■ Record set ■
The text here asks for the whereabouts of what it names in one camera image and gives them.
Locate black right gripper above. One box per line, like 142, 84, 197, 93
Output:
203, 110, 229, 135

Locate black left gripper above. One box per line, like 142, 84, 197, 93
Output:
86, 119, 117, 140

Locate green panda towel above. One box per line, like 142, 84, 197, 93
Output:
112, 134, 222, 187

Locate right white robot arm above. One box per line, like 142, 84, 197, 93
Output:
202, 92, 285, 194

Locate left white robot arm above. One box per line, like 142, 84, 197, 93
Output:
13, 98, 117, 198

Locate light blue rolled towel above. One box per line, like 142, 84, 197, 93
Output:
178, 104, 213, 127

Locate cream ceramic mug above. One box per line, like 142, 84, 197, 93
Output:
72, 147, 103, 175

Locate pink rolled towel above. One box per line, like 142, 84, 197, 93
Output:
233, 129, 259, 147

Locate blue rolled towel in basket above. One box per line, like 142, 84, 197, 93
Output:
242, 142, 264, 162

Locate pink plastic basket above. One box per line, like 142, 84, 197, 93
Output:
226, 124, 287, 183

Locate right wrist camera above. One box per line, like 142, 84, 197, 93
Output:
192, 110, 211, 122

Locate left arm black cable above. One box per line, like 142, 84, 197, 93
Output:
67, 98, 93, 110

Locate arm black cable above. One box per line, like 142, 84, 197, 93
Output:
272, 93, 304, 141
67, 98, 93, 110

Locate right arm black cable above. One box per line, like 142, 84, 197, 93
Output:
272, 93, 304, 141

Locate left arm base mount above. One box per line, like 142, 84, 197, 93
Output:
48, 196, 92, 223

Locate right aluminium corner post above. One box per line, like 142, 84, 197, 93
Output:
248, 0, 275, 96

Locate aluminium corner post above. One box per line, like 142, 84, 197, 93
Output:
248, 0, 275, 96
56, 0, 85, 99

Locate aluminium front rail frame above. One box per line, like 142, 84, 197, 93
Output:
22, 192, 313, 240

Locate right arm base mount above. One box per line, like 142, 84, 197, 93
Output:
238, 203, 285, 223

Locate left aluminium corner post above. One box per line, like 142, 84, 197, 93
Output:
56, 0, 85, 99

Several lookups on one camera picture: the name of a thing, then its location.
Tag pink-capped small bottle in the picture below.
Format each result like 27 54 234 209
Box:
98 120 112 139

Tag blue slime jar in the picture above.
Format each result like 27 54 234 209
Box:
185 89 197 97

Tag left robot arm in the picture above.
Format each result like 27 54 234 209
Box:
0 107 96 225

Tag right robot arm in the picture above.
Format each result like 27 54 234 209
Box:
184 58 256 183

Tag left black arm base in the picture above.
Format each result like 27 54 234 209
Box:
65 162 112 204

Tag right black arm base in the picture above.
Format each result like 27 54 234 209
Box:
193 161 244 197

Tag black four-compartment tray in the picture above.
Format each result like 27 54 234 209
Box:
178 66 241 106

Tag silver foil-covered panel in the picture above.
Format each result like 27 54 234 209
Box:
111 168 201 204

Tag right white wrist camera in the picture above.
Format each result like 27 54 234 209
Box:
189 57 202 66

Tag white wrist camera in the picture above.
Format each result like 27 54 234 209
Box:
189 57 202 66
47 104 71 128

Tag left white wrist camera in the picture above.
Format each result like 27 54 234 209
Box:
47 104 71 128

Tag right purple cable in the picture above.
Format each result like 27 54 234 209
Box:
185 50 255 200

■ Try it ■
Using the data above, return each line that includes the word "rolled".

■ Finished task ■
Locate light blue rolled towel above. One box per line, like 142, 84, 197, 93
Locate pink rolled towel above. One box per line, like 142, 84, 197, 93
Locate blue rolled towel in basket above. One box per line, like 142, 84, 197, 93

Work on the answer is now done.